The LLM shouldn’t. robots.txt is intended to control *recursive* fetches. It is ...

manquer · 2025-03-21T02:25:40 1742523940

While robots.txt is not there to directly prevent automated requests, it does prevent crawling which is needed for search indices.

Without recursive crawling, it will not possible for a engine to know what are valid urls[1]. They will otherwise either have to brute-force say HEAD calls for all/common string combinations and see if they return 404s or more realistically have to crawl the site to "discover" pages.

The issue of summarizing specific a URL on demand is a different problem[2] and not related to issue at hand of search tools doing crawling at scale and depriving all traffic

Robots.txt does absolutely apply to LLMs engines and search engines equally. All types of engines create indices of some nature (RAG, Inverted Index whatever) by crawling, sometimes LLM enginers have been very aggressive without respecting robots.txt limits, as many webmasters have reported over the last couple of years.

---

[1] Unless published in sitemap.xml of course.

[2] You need to have the unique URL to ask the llm to summarize in the first place, which means you likely visited the page already, while someone sharing a link with you and a tool automatically summarizing the page deprives the webmaster of impressions and thus ad revenue or sales.

This is common usage pattern in messaging apps from Slack to iMessages and been so for a decade or more, also in news aggregators to social media sites, and webmasters have managed to live with this one way or another already.

JimDabell · 2025-03-21T10:00:19 1742551219

> Robots.txt does absolutely apply to LLMs engines and search engines equally.

It does not.
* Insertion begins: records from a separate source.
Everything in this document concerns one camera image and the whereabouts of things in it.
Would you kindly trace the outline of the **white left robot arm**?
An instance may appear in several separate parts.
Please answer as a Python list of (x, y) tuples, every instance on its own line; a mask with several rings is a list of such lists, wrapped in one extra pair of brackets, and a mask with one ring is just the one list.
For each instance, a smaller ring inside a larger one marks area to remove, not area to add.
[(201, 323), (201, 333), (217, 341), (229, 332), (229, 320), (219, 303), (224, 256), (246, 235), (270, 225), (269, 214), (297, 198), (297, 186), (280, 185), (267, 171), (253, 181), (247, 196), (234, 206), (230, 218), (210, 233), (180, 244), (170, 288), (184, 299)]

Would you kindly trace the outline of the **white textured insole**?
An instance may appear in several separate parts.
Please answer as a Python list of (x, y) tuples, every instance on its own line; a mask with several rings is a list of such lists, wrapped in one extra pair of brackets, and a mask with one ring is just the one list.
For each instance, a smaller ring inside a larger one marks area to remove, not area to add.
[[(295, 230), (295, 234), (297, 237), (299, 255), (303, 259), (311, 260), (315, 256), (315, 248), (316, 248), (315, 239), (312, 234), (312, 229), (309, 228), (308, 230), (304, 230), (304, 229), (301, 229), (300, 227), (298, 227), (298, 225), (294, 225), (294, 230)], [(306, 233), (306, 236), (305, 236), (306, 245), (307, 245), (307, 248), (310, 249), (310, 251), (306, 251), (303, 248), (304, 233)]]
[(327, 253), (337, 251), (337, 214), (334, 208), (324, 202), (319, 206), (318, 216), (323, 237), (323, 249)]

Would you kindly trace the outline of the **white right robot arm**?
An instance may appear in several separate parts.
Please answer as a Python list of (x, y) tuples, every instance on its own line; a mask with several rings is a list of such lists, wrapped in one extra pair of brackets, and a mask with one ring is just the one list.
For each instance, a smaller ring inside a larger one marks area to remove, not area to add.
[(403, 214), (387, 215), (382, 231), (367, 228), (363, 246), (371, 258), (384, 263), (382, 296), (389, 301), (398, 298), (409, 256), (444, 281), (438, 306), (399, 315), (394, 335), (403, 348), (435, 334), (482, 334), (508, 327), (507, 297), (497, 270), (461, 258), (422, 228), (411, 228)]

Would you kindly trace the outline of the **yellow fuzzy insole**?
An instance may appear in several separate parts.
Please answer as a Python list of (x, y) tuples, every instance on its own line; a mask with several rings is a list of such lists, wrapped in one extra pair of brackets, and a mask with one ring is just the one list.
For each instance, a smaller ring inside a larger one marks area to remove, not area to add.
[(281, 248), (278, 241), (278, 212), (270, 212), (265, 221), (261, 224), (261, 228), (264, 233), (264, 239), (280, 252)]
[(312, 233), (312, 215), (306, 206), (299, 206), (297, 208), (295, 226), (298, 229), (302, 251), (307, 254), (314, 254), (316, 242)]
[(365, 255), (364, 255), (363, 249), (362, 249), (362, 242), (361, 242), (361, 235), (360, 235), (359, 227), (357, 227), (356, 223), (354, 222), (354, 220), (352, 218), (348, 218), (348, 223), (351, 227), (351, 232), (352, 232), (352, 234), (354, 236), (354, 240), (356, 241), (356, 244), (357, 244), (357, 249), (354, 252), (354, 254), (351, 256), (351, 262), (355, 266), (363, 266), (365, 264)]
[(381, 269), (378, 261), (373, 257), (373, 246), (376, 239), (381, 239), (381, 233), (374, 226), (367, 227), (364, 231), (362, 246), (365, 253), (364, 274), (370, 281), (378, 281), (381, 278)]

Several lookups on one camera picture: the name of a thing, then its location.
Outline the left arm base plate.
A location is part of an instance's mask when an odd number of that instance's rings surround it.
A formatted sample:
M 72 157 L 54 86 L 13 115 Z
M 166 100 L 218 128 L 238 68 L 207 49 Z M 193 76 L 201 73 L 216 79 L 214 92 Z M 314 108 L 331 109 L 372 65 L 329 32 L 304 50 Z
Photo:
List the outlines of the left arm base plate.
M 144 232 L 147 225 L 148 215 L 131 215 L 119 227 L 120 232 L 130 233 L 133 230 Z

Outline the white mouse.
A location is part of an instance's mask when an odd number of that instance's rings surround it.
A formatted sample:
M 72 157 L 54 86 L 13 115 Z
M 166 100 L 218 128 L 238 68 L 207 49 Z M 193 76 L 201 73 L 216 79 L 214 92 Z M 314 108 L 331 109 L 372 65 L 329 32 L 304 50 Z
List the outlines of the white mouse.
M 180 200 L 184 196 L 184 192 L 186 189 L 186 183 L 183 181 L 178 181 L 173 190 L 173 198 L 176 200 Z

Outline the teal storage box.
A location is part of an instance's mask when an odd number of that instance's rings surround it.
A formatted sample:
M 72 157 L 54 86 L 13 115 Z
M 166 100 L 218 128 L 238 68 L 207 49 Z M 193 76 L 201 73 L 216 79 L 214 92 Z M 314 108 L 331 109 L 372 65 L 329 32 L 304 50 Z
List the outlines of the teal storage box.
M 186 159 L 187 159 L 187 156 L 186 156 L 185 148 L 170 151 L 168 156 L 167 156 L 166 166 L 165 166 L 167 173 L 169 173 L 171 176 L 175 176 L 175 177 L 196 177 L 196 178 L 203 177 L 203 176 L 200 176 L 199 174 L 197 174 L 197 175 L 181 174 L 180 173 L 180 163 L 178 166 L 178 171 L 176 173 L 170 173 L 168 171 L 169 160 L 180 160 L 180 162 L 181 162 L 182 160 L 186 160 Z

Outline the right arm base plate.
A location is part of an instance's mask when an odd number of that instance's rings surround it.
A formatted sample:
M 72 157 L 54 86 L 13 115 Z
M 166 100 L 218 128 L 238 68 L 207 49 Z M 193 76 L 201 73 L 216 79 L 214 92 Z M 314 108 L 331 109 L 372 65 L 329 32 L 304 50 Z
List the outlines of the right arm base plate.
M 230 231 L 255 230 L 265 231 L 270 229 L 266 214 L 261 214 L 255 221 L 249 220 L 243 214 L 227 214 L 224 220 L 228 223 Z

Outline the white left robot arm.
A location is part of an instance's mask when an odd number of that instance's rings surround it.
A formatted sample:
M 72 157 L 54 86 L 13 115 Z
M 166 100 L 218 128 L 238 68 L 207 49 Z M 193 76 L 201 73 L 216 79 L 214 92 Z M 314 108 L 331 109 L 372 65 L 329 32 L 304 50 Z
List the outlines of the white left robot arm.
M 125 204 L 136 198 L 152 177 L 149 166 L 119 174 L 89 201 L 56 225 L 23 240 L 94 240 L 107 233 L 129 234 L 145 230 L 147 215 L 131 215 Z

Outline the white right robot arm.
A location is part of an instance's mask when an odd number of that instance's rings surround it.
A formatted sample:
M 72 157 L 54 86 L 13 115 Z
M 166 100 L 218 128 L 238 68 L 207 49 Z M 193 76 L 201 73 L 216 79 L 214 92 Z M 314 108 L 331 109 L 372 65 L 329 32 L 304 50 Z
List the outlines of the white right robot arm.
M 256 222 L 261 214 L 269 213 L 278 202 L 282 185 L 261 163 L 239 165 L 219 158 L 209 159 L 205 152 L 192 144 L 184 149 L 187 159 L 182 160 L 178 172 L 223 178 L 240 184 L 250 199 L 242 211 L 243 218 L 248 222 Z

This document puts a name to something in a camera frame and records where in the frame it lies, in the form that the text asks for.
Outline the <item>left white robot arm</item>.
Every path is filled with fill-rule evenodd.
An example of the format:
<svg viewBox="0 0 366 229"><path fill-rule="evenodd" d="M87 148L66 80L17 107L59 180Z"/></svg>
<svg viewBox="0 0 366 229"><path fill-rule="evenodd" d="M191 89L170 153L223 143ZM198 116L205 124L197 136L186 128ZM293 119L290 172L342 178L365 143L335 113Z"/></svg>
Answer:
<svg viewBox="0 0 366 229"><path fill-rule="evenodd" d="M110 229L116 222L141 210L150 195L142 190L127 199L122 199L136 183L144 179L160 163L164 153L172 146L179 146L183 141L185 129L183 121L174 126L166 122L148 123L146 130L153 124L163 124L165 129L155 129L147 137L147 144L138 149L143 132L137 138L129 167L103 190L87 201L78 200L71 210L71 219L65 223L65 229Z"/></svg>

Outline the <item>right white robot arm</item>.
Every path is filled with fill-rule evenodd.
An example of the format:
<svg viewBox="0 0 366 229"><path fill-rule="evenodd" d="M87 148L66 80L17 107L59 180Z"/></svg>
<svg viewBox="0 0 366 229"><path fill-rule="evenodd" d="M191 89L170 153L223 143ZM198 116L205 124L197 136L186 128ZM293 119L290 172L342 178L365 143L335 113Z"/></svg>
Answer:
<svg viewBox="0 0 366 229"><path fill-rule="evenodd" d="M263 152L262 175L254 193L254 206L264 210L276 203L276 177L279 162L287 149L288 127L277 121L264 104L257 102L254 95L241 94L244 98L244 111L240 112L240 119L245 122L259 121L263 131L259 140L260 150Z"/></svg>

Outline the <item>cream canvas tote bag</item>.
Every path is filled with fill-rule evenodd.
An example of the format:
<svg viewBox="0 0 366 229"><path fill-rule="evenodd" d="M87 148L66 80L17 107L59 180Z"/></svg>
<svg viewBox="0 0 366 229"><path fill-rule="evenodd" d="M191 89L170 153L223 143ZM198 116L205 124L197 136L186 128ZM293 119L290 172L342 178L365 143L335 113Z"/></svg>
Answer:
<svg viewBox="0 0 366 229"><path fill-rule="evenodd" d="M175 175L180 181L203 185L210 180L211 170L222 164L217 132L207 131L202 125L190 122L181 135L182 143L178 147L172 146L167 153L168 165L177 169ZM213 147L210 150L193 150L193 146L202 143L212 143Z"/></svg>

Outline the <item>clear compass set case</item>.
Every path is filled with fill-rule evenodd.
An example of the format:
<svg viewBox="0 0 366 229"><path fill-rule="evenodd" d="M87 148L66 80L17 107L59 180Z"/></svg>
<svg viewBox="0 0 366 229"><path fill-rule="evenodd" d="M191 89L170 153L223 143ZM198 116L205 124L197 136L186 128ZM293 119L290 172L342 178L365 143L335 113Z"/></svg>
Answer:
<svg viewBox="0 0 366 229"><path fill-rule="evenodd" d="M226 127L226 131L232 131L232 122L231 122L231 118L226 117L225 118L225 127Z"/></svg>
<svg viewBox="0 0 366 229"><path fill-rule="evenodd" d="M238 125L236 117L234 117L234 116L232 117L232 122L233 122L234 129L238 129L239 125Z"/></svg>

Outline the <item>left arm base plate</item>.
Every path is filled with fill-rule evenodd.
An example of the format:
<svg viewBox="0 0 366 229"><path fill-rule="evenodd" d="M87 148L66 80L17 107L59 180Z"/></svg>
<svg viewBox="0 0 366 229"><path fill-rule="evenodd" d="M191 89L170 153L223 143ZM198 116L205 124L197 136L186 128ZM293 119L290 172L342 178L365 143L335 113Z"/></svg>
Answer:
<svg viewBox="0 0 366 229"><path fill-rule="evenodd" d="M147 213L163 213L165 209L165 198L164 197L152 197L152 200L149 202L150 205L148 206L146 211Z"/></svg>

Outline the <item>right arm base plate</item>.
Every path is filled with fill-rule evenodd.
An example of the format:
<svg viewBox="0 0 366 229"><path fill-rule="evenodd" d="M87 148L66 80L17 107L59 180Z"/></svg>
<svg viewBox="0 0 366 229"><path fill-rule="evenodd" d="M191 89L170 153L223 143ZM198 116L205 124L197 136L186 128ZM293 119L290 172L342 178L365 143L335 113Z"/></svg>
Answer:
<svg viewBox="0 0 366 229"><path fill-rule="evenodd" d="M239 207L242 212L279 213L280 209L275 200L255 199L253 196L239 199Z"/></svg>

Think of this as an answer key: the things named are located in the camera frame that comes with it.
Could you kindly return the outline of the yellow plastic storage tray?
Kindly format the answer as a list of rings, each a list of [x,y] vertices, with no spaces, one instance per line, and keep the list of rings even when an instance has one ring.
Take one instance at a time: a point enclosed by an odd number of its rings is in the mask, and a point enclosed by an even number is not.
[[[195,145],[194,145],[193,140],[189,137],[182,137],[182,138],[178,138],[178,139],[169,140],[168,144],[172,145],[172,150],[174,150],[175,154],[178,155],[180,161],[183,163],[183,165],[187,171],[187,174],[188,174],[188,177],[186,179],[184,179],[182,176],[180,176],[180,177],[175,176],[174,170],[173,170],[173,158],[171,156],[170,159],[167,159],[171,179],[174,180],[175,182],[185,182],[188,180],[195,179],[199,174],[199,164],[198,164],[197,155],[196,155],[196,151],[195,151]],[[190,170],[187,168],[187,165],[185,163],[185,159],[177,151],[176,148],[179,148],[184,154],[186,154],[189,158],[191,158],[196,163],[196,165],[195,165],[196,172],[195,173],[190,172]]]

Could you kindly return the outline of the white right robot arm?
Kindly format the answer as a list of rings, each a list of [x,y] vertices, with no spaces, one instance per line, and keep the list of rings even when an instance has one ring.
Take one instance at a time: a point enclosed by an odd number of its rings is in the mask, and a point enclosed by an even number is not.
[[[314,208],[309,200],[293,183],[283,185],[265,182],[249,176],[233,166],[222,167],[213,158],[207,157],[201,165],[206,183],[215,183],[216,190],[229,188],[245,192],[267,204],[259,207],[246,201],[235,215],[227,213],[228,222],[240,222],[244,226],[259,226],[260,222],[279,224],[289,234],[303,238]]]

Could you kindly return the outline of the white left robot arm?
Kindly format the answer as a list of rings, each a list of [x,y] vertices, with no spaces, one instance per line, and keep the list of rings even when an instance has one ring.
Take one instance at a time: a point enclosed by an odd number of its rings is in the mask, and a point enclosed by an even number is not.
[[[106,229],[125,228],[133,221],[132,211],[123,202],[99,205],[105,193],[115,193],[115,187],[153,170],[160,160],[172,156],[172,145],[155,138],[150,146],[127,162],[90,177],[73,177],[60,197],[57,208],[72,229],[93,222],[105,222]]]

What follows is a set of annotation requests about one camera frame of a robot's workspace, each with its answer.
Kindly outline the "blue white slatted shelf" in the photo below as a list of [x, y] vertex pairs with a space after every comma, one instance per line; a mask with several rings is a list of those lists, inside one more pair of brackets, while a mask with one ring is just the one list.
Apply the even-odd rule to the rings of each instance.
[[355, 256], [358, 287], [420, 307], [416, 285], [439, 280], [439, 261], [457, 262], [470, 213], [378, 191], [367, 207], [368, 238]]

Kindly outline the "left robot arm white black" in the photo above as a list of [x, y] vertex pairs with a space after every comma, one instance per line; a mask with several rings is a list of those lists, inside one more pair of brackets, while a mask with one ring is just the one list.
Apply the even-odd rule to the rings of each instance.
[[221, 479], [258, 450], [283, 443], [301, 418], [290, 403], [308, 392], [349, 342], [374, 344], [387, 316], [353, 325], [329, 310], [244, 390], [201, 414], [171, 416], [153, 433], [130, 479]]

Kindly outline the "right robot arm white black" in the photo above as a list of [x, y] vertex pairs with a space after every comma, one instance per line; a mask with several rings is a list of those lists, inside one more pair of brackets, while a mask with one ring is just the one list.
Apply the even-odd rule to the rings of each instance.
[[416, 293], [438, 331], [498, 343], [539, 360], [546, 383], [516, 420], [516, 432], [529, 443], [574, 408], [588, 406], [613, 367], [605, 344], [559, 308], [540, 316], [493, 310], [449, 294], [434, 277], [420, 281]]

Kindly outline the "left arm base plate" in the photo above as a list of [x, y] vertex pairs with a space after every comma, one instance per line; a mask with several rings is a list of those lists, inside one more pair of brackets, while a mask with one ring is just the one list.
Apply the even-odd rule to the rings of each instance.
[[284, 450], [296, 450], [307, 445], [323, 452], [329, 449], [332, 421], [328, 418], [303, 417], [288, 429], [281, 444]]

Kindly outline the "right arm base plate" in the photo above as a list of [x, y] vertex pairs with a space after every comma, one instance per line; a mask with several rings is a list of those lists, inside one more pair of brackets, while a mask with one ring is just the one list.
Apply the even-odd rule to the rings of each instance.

It applies to whatever crawler built the search index the LLM accesses, and it would apply to an AI agent using an LLM to work recursively, but it does not apply to the LLM itself or the feature being discussed here.

The rest of your comment seems to just be repeating what I already said:

> Whatever search index they are using, the crawler for that search index needs to respect robots.txt because it’s acting recursively. But when the user asks the LLM to look at web results, it’s just getting a single set of URLs from that index and fetching them – assuming it’s even doing that and not using a cached version. It’s not acting recursively, so robots.txt does not apply.

There is a difference between an LLM, an index that it consults, and the crawler that builds that index, and I was drawing that distinction. You can’t just lump an LLM into the same category, because it’s doing a different thing.

usrbinbash · 2025-03-24T14:43:31 1742827411

> It does not.

Yes it does. I am the one controlling robots.txt on my server. I can put whatever user agent I want into my robots.txt, and I can block as much of my page as I want to it.

People can argue semantics as much as they want...in the end, site admins decide what's in robots.txt and what isn't.

And if people believe they can just ignore them, they are right, they can. But they are gonna find it rather difficult to ignore when fail2ban starts dropping their packets with no reply ;-)

theshackleford · 2025-03-21T08:33:33 1742546013

> it does prevent crawling

No it doesn’t. It politely requests to crawlers that they do not, and if said crawlers choose to honour it than those specific crawlers will not crawl. That’s it. It can and is ignored without penalty or enforcement.

It’s like suggesting that putting a sign in your front yard saying “please don’t rob my house” prevents burglaries.

> Robots.txt does absolutely apply to LLMs engines and search engines equally

No it doesn’t because again, it’s a request system. It applies only to whatever chooses to pay attention to it, and further, decides to abide by any request within it which there is no requirement to do.

From google themselves:

“The instructions in robots.txt files CANNOT ENFORCE crawler behavior to your site; it's up to the crawler to obey them.”

And as already pointed out, there is no requirement a crawler follow them, let alone anything else.

If you want to control access, and you’re using robots.txt, you’ve no idea what you’re doing and probably shouldn’t be in charge of doing it.